Activity →
Look through the data that follows and copy each line with the string "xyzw".

(Items listed in a dataset)
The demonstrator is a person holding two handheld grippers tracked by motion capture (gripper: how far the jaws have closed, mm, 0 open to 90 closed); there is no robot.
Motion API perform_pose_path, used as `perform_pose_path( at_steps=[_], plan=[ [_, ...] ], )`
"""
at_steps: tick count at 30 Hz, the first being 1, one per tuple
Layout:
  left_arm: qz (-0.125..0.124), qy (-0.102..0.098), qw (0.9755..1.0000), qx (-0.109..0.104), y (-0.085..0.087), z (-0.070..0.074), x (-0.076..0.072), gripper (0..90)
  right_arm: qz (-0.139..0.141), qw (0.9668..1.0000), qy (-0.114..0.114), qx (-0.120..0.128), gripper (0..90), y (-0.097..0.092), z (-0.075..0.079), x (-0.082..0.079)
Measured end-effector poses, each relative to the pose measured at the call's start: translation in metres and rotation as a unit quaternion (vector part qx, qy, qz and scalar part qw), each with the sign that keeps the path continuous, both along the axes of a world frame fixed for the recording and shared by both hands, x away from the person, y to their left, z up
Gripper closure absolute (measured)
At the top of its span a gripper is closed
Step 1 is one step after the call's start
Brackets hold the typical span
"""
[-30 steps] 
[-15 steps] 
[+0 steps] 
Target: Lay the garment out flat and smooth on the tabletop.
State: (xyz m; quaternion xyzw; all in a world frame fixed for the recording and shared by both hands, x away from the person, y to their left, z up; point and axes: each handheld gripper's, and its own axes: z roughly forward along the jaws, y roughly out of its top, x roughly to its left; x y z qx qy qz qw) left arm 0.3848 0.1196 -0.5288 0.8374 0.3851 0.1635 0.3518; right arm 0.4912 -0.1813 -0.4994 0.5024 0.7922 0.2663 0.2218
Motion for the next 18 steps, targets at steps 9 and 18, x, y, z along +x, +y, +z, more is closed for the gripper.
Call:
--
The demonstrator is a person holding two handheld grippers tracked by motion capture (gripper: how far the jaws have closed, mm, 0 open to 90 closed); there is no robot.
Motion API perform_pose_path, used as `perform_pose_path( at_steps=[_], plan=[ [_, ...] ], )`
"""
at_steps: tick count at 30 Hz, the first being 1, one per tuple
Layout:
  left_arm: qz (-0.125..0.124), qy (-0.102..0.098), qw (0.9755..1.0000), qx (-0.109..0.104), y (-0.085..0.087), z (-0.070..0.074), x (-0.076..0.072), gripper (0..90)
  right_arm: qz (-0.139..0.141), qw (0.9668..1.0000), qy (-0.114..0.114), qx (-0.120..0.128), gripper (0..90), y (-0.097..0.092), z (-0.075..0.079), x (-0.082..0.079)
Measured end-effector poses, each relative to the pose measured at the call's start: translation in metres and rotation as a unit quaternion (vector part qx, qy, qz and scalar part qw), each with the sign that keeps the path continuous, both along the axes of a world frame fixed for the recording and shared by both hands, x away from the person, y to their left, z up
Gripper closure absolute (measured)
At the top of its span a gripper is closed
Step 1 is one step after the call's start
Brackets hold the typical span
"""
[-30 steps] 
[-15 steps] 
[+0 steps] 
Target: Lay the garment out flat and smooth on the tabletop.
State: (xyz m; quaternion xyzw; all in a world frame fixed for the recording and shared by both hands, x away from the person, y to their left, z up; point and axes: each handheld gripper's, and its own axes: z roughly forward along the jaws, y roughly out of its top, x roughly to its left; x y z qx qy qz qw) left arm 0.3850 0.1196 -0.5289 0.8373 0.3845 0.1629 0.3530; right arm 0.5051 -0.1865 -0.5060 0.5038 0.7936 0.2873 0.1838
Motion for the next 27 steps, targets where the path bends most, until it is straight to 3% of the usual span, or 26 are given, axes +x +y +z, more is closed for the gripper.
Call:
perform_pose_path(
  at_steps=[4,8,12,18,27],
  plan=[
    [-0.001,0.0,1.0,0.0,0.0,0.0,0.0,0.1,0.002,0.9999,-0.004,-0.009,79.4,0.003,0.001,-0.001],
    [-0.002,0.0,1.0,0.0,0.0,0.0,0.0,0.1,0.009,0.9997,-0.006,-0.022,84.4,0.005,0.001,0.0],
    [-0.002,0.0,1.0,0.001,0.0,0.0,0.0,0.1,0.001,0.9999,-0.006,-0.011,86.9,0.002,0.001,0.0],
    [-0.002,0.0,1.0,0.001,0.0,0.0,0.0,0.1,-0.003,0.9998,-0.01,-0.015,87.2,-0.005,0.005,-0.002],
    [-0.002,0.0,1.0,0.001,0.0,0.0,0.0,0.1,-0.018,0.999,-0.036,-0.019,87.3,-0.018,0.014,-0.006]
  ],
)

Answer for this exercise →
State: (xyz m; quaternion xyzw; all in a world frame fixed for the recording and shared by both hands, x away from the person, y to their left, z up; point and axes: each handheld gripper's, and its own axes: z roughly forward along the jaws, y roughly out of its top, x roughly to its left; x y z qx qy qz qw) left arm 0.3848 0.1196 -0.5288 0.8374 0.3851 0.1635 0.3518; right arm 0.4912 -0.1813 -0.4994 0.5024 0.7922 0.2663 0.2218
State: (xyz m; quaternion xyzw; all in a world frame fixed for the recording and shared by both hands, x away from the person, y to their left, z up; point and axes: each handheld gripper's, and its own axes: z roughly forward along the jaws, y roughly out of its top, x roughly to its left; x y z qx qy qz qw) left arm 0.3850 0.1196 -0.5289 0.8373 0.3845 0.1629 0.3530; right arm 0.5051 -0.1865 -0.5060 0.5038 0.7936 0.2873 0.1838

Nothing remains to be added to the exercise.